Task to carry out.
Each line with the word "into" must appear in the answer, copied from the records.

Recorded data
---

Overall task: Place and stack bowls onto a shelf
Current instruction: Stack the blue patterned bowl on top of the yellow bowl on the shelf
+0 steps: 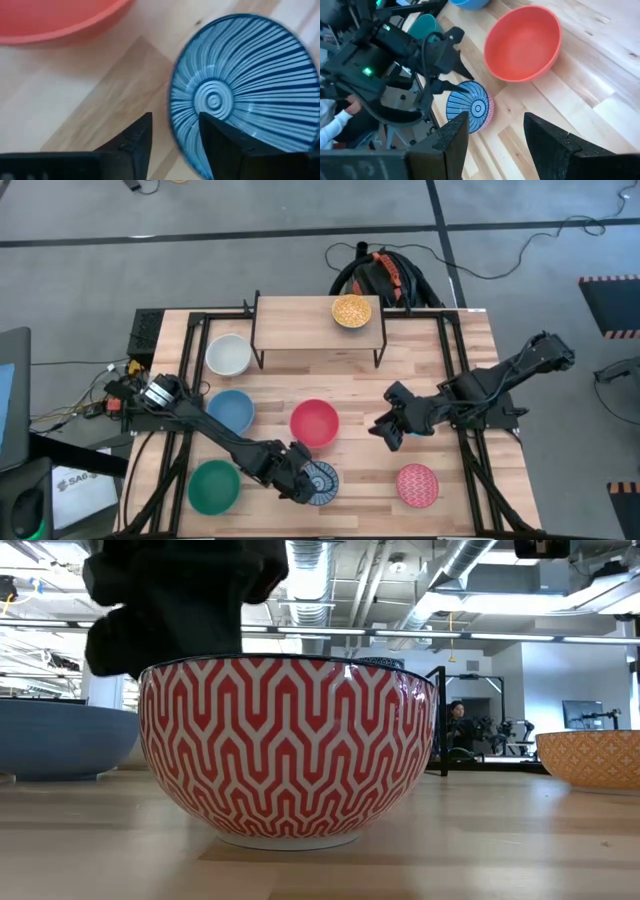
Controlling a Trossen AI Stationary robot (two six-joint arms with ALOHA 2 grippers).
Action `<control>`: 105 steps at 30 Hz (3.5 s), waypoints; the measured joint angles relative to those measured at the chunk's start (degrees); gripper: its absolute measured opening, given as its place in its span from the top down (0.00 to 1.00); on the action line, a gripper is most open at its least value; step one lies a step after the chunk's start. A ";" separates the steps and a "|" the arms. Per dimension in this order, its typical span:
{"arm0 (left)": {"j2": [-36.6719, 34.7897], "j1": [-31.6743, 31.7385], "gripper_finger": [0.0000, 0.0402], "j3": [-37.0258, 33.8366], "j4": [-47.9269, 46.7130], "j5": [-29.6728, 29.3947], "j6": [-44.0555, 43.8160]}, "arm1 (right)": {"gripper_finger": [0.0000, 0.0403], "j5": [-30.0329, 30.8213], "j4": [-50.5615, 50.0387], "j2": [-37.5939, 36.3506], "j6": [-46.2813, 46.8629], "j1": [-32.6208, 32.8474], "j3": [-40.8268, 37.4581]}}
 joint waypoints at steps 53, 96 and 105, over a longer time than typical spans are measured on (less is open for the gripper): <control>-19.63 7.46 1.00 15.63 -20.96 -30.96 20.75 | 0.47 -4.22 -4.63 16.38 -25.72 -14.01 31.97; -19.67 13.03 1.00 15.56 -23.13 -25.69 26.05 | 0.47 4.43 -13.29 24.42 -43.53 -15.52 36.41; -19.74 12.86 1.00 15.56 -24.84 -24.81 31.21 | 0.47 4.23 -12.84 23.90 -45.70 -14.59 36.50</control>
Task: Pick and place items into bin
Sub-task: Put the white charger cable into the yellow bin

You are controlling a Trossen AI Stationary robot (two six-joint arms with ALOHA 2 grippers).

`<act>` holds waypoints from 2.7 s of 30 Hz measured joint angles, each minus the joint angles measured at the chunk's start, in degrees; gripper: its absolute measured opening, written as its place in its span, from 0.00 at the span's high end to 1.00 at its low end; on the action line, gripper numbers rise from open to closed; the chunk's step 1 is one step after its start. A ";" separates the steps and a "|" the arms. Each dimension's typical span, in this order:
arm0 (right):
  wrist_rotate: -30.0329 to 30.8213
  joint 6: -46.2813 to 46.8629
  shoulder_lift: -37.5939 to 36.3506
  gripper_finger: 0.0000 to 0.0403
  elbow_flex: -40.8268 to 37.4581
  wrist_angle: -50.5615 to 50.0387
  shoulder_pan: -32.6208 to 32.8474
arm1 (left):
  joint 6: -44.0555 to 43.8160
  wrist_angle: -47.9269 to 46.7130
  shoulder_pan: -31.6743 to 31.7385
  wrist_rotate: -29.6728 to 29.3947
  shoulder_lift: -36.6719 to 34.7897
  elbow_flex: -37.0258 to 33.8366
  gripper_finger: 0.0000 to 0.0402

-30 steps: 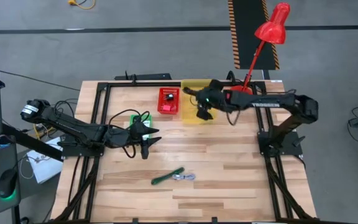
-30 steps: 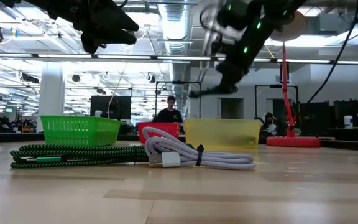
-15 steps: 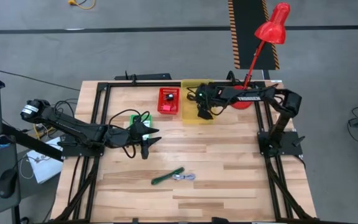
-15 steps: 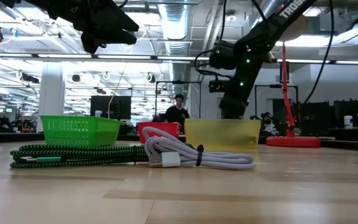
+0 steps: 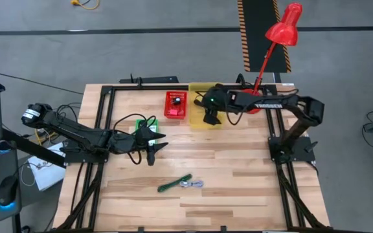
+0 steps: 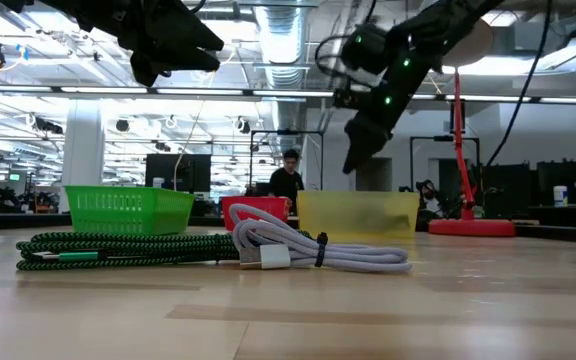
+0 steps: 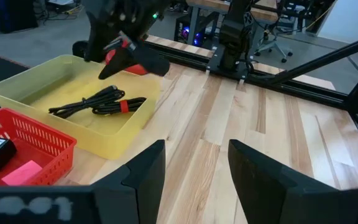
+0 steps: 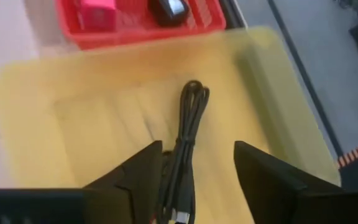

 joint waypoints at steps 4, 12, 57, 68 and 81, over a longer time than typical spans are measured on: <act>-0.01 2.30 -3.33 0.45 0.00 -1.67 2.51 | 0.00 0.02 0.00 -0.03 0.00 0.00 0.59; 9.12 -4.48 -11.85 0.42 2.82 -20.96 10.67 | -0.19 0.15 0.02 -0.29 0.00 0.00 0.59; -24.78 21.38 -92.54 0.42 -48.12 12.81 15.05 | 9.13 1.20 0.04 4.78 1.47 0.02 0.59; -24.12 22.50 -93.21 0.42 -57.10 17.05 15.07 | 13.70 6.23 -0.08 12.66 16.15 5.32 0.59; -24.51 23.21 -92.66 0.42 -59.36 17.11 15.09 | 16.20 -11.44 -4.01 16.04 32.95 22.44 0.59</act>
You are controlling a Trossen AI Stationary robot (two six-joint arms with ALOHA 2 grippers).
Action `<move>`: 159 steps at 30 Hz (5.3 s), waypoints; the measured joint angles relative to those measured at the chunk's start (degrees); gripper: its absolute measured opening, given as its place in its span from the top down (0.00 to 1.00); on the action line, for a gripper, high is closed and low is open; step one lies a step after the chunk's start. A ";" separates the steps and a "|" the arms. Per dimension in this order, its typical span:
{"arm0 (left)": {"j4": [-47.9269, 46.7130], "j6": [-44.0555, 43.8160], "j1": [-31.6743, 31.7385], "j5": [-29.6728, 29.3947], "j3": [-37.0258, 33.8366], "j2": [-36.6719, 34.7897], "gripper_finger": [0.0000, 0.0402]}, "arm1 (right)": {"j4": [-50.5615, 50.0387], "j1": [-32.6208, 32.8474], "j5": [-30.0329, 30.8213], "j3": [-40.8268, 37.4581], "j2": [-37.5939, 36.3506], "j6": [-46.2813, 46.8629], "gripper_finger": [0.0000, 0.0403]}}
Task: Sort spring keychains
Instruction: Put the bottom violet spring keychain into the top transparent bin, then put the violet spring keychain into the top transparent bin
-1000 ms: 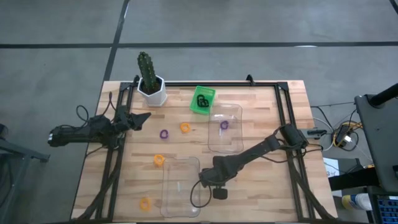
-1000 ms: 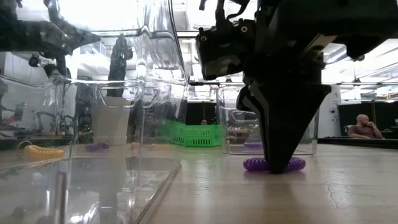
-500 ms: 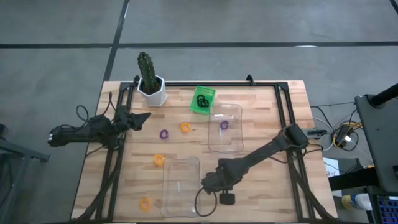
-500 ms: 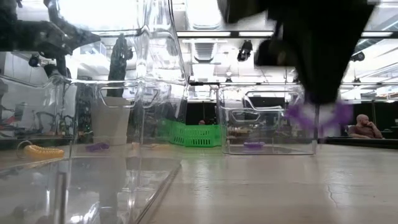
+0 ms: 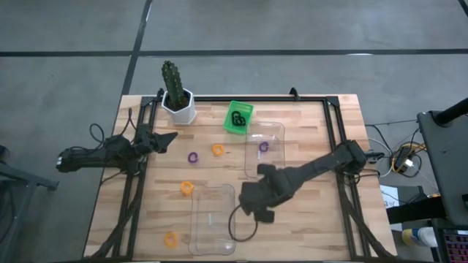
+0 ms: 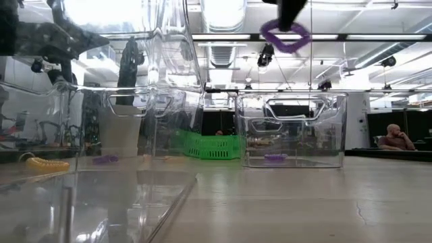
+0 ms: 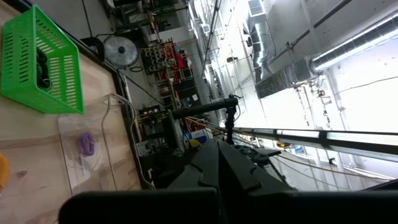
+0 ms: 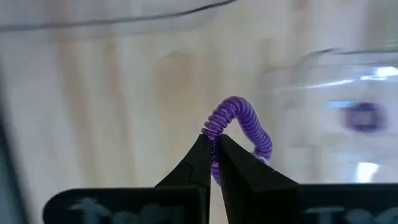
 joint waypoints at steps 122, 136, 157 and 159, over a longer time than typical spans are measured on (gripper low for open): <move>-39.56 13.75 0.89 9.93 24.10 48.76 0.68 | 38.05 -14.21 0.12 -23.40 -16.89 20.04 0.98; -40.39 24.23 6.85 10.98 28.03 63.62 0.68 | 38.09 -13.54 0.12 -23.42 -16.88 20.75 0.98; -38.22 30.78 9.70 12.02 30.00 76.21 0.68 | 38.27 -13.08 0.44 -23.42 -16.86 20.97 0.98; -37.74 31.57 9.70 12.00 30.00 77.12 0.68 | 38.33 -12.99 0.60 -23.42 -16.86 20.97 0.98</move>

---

Expected output.
Task: Pick and place items into bin
Sub-task: Put the white charger cable into the yellow bin
Instruction: Put the bottom violet spring keychain into the top transparent bin, then put the violet spring keychain into the top transparent bin

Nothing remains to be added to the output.